Kekuasaan kala itu memang berkehendak membumihanguskan intelektualisme Bung Karno. Ekonomis saya, Soeharto di awal kekuasaannya mengkhawatirkan bangkitnya kekuatan Sukarnoisme yang dapat berbalik melawan Soeharto. Karena, Naskah-Naskah berisi gagasan Bung Karno harus diberedel. Bung Karno bahkan harus ‘dikurung’ agar sang orator tak dapat Bersua dengan pengikut-pengikutnya, terutama melalui pidato-pidatonya yang ‘bernyawa’ yang dapat menyalakan kembali semangat pendengarnya. Bung Karno akhirnya ‘habis’ secara politik.

Di awal pidatonya, Megawati berterima kasih kepada pimpinan dan Personil MPR periode 2019-2024 atas surat penegasan Kagak berlakunya Tap MPRS No 33 Tahun 1967 tentang pencabutan kekuasaan pemerintahan negara dari Presiden Sukarno. MPR melakukan pelurusan sejarah: Bung Karno pernah berkhianat mendukung pemberontakan G-30-S/PKI Kagak terbukti dan batal demi hukum. Tuduhan itu terbawa Tamat beliau wafat pada 21 Juni 1970. Putri Bung Karno itu juga berterima kasih kepada Presiden Prabowo Subianto yang telah memulihkan nama Bagus dan hak-hak Bung Karno.

Dalam perkara ini, Terdapat kontroversi. Presiden Jokowi, pada 7 November 2022, mengatakan bahwa penganugerahan pahlawan proklamator (1986) dan gelar pahlawan nasional (2012) kepada Ir Sukarno berarti Ir Sukarno telah dinyatakan memenuhi syarat setia dan Kagak mengkhianati bangsa dan negara yang merupakan syarat penganugerahan gelar kepahlawanan.

Cek Artikel:  UKM di Persimpangan Digitalisasi atau Keberlanjutan

Dalam pidato yang sama, Jokowi juga menegaskan kembali, Tap MPR Nomor 1 Tahun 2003 telah menyatakan Tap MPRS Nomor 33 Tahun 1967 sebagai Golongan ketetapan MPRS yang dinyatakan Kagak berlaku Tengah dan Kagak perlu dilakukan tindakan hukum lebih lanjut.

Pandangan Jokowi itu rupanya berbeda dengan pandangan pimpinan MPR 2019-2024, yang Memperhatikan Krusial mengeluarkan surat penegasan Kagak berlakunya Tap MPRS No 33 Tahun 1967. Karena itulah, Megawati menyampaikan terima kasih. Pikir saya, baiklah perkara ini selesai Tamat di sini Demi selama-lamanya.

Saya terkesan ketika Megawati berbicara mengenai Polri. Pemisahan Polri dari TNI dilakukan di masa Presiden Megawati. Sebuah keputusan yang memerlukan keberanian.

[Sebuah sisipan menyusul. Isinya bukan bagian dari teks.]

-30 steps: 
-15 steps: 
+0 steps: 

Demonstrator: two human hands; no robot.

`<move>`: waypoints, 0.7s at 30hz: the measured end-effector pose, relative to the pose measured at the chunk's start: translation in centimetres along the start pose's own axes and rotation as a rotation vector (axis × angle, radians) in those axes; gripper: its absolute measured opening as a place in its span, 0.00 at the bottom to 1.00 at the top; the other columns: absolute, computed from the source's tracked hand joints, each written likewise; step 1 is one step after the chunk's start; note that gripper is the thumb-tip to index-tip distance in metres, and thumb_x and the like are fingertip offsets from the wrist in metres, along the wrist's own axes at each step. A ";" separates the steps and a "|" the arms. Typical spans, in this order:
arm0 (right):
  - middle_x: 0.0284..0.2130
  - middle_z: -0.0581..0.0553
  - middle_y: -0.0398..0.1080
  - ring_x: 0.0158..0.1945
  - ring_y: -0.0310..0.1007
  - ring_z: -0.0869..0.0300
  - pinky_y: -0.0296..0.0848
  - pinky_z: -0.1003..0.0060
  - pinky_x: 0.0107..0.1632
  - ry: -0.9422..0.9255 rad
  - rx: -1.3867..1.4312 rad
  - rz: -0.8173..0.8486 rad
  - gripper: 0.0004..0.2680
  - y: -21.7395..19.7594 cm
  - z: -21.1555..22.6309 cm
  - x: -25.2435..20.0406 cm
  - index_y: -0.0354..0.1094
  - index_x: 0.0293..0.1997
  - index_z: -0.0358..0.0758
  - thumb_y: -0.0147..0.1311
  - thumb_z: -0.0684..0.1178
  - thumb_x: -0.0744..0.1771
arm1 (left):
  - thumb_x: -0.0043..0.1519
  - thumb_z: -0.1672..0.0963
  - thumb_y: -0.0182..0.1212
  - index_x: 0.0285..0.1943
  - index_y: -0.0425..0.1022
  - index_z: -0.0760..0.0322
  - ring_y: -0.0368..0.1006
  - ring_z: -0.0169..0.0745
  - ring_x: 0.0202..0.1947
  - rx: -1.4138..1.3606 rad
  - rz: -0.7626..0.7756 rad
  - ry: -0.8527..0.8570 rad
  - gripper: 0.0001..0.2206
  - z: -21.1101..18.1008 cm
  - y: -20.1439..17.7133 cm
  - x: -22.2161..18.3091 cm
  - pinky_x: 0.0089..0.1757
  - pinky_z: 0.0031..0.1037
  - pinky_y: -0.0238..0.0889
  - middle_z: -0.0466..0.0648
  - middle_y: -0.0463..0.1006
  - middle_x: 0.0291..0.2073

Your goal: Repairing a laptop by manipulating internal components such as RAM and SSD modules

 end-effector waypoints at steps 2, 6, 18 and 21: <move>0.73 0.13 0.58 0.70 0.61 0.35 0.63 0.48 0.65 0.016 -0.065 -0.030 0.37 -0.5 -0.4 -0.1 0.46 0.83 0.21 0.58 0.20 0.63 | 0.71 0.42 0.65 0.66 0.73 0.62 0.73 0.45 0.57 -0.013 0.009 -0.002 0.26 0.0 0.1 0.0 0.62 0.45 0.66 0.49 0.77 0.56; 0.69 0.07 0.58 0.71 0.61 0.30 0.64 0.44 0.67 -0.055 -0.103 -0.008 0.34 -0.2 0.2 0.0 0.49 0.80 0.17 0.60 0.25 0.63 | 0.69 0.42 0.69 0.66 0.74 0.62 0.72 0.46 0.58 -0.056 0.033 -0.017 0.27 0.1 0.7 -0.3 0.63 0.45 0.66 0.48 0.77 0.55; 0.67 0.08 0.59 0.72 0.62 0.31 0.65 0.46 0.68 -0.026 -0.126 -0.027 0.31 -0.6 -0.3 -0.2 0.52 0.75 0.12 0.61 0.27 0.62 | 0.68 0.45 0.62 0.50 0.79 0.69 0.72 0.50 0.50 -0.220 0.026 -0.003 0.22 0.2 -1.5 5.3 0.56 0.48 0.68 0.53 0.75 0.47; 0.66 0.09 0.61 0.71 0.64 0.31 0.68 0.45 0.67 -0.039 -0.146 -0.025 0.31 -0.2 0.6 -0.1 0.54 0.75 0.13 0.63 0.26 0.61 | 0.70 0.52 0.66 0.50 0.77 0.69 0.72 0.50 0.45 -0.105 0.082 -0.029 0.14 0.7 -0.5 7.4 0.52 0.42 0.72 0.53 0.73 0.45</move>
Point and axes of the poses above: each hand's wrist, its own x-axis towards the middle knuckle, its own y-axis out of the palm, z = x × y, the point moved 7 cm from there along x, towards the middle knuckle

“Ingat kasus Sambo, nangis saya,” kata Megawati. “Pak polisi, dengerin saya. Kenapa Engkau dipergunakan bukan oleh Republik ini, tapi dipergunakan orang per orang?”

Pada 23 Januari 2025, Megawati berumur 78 tahun. Katanya, dia Lagi tahan berpidato 4 Tamat 5 jam. Apakah di kongres nanti terjadi suksesi Ketua Lazim PDIP?

Ini kata Megawati: “Minta saya ketum Tengah, ketum Tengah… Wah Maju Terdapat yang kepingin. Gile. Mau, enggak, kalau sama yang kepingin?”

Entah siapa yang kepingin, baiklah jangan Terdapat Adonan tangan kekuasaan dalam menentukan ketua Lazim partai.